Our living room is larger than our last living room. Like something out of Harry Potter, it seems to eat whatever furniture I put in it. I had marked this image from Vicente Wolf’s Lifting the Curtain on Design, as he’s balanced this larger mirror with the door opposite rather than putting a mirror over the fireplace. My living room is similarly configured and this seemed like a nice approach.

(That being said, if an Irish Georgian mirror ever becomes a reality, the whole plan may be scuttled.)

I’ve had this table for a long while. It was one of the (many) things the movers moved from basement to basement. I love it. It is sort of chewed up on one side and two of the legs are shorter than the other pair. The original plan was to cut down the longer legs, but I think Mr. Blandings and I both knew that we would end up with something more like an alter table by the time the leveling was complete.

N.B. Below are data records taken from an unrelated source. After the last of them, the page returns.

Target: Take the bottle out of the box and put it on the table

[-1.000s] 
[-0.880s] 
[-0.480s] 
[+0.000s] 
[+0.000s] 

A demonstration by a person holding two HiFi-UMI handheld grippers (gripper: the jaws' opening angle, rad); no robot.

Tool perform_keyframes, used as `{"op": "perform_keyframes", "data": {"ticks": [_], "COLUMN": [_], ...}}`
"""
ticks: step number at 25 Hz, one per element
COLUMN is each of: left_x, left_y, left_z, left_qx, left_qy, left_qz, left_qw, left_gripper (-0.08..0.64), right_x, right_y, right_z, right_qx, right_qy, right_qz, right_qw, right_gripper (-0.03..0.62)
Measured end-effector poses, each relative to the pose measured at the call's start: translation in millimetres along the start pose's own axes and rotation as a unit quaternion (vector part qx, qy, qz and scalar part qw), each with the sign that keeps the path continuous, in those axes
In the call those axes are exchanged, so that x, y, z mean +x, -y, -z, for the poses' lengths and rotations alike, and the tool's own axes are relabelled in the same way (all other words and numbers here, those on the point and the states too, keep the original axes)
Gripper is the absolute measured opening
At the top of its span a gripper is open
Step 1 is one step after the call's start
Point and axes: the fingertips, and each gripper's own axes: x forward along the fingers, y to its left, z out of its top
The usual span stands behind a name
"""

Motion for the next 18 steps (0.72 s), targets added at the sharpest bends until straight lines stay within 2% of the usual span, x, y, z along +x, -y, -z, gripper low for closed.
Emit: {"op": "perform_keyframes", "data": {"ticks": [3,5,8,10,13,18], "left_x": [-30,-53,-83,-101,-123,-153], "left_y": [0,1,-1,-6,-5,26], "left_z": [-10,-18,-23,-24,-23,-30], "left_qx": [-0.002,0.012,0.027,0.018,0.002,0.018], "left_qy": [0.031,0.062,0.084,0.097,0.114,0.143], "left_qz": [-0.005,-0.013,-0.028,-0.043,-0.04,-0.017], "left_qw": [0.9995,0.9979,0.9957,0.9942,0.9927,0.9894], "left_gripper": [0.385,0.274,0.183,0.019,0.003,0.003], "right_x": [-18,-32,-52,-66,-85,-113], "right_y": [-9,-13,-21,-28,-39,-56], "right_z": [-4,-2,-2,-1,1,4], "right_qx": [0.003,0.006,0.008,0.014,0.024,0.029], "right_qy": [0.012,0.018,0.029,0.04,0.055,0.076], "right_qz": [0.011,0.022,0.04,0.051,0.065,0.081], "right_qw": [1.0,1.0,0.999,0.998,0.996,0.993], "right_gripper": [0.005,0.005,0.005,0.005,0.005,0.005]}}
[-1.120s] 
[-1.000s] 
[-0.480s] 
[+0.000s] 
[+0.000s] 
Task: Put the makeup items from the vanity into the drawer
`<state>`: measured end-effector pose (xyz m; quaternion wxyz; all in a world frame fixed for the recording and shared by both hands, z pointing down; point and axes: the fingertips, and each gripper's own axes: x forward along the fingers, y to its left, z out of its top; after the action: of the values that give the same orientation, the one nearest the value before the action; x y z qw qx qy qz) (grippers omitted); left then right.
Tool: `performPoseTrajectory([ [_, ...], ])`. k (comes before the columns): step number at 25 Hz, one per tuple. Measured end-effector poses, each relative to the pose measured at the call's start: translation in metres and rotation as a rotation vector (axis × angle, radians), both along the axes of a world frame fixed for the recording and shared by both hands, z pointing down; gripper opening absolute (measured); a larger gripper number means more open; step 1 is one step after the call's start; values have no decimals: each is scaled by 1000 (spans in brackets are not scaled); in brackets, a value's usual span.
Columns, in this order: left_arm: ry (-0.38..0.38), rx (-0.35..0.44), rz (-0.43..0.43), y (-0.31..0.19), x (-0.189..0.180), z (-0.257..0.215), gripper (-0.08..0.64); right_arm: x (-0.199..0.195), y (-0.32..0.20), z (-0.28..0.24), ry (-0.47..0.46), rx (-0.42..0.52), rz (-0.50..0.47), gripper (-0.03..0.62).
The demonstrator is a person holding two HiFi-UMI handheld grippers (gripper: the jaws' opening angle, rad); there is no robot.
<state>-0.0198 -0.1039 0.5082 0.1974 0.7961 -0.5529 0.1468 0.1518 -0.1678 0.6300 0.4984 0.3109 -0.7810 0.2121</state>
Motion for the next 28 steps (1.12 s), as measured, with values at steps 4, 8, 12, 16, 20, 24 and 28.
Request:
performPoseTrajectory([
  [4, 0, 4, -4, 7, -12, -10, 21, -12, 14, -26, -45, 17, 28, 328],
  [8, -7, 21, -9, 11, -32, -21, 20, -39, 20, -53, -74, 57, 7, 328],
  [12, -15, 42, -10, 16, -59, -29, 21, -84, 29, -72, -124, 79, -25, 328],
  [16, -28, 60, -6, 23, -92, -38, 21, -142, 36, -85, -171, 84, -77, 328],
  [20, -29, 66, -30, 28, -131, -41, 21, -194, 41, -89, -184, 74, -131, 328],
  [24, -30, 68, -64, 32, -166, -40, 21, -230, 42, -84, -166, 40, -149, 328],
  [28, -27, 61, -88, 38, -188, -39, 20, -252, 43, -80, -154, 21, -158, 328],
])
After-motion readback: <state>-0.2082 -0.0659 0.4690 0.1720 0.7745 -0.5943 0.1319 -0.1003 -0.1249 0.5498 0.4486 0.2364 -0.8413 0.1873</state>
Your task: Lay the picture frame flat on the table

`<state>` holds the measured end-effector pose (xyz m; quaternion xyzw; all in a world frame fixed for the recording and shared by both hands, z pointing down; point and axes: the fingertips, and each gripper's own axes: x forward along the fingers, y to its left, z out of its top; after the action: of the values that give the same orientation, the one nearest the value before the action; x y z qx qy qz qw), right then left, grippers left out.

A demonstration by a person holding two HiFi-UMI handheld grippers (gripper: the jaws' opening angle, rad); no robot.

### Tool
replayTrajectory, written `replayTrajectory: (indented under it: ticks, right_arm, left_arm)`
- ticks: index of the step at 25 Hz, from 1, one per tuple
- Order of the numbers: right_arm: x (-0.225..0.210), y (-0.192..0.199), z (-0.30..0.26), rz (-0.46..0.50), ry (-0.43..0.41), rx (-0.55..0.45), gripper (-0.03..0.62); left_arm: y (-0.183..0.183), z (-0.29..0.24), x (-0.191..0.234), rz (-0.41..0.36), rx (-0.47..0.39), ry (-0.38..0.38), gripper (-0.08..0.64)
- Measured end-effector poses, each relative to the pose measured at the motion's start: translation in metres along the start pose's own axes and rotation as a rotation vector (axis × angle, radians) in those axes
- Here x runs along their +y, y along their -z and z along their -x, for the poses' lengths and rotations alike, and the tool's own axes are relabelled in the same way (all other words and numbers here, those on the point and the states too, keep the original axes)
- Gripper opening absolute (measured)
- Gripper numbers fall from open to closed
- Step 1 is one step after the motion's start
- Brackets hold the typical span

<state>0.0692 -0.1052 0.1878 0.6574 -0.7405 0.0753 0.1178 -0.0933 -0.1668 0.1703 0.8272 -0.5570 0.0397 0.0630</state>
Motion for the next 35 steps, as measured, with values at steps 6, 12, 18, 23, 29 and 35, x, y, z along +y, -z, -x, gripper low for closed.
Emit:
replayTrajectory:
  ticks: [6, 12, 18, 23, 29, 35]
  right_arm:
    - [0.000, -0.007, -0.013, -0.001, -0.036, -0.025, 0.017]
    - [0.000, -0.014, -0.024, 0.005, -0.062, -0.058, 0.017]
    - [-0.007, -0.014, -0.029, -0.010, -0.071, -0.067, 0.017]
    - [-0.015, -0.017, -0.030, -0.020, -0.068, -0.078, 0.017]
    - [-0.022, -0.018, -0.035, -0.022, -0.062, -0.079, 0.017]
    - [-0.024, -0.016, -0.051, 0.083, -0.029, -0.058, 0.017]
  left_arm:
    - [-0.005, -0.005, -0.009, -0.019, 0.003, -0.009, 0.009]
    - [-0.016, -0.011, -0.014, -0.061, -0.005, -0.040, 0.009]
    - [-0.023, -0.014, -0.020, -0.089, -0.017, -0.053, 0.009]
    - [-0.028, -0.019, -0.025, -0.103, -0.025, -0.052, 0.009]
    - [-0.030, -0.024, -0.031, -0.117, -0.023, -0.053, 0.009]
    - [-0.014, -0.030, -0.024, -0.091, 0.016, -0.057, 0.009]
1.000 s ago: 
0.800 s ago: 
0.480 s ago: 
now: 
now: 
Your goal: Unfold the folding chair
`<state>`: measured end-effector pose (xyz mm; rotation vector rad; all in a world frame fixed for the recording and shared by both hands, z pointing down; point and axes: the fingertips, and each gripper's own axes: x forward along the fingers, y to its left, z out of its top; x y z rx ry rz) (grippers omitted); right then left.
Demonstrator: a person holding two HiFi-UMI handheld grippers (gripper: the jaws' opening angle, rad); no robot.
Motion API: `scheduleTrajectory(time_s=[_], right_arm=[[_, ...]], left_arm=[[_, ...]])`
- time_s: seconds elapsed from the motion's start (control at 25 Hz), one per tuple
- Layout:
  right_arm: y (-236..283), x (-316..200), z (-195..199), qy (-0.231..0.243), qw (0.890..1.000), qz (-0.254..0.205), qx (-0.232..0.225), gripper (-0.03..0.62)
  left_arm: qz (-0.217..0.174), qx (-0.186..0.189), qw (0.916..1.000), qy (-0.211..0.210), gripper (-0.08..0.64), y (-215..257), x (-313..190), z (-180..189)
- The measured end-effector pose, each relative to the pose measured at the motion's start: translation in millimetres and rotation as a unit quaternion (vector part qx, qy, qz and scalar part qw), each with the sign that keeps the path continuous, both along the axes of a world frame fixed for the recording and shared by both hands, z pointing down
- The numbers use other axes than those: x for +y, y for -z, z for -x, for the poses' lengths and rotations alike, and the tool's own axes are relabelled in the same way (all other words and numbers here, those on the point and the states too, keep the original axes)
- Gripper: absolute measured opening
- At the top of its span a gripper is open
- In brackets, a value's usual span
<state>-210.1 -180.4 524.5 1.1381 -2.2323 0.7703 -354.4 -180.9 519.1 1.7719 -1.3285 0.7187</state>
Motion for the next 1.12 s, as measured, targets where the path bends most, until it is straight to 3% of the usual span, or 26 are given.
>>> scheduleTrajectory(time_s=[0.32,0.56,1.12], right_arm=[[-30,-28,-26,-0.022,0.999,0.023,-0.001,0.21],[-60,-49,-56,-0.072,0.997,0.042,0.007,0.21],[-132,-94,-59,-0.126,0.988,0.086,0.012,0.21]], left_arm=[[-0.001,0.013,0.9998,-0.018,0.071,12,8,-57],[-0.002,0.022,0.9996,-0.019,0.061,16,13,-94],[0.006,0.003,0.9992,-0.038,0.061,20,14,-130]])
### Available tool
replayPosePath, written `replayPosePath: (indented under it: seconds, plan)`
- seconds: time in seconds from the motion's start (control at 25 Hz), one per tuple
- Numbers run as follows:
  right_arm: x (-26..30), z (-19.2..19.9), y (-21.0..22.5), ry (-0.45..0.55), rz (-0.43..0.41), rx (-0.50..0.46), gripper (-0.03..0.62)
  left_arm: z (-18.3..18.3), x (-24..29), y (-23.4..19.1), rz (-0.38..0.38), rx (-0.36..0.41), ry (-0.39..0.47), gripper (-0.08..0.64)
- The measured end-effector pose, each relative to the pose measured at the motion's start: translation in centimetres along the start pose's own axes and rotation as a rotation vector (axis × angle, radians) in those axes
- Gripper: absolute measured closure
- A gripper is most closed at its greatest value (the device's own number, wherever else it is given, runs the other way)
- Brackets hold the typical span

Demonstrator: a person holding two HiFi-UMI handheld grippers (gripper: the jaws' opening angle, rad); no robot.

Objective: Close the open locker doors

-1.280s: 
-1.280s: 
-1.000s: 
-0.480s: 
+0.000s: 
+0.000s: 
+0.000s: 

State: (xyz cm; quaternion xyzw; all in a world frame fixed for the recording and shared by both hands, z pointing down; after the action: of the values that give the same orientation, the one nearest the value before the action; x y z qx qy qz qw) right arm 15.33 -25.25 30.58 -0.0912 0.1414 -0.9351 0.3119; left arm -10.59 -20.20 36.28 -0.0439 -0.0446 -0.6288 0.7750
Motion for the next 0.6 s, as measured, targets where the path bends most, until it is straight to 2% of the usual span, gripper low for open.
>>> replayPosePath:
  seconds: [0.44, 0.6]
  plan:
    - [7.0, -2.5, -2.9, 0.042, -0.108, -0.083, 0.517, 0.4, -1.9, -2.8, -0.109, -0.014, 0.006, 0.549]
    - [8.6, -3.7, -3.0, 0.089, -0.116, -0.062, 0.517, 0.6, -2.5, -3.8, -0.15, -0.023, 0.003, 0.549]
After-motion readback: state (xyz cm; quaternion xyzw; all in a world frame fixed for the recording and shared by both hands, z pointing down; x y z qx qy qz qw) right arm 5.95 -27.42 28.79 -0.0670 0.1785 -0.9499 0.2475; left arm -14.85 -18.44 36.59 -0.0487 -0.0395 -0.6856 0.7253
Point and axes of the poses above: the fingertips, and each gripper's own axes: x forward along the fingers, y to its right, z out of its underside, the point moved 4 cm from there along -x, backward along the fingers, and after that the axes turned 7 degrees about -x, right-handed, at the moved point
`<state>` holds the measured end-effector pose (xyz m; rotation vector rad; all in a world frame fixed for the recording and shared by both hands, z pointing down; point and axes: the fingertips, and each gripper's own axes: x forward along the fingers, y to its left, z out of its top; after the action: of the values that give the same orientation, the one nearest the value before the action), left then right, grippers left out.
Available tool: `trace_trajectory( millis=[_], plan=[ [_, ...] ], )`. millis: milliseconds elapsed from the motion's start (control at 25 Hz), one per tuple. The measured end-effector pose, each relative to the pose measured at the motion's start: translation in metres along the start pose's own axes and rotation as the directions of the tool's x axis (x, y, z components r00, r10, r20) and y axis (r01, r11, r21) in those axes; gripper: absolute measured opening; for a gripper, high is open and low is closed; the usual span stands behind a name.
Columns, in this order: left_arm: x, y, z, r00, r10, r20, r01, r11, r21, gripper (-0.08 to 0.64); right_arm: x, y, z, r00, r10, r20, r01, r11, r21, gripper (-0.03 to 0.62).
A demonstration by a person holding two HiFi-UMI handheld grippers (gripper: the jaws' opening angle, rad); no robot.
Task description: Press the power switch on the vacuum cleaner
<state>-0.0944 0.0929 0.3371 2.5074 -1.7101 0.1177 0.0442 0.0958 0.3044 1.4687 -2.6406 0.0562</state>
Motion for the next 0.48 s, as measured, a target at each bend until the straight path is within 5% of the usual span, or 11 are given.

But after my lunch with Jimenez, I went scrounging for more stuff. The table sort of winked at me from under a pile of stuff in the basement and I agreed to give him a go.
Instead of bringing him down, I decided to build him up. After the gentlemen (plural) at a large, big box home improvement store assured me, repeatedly, that there was nothing with a flat surface and screw thread that could be used to elevate a table, I found these in a small drawer for about $1.50/ea. They were marked “elevator bolts.” They are exactly what I wanted, as the table was exactly what I wanted, though I didn’t know it until I saw it. He’s very happy to be out of the basement and doesn’t even mind a bit if people notice he’s wearing lifts.
Image, second, from Lifting the Curtain on Design; photography by Vicente Wolf; Irish Georgian mirror from Michael Smith’s Elements of Style; photography by Michel Arnaud.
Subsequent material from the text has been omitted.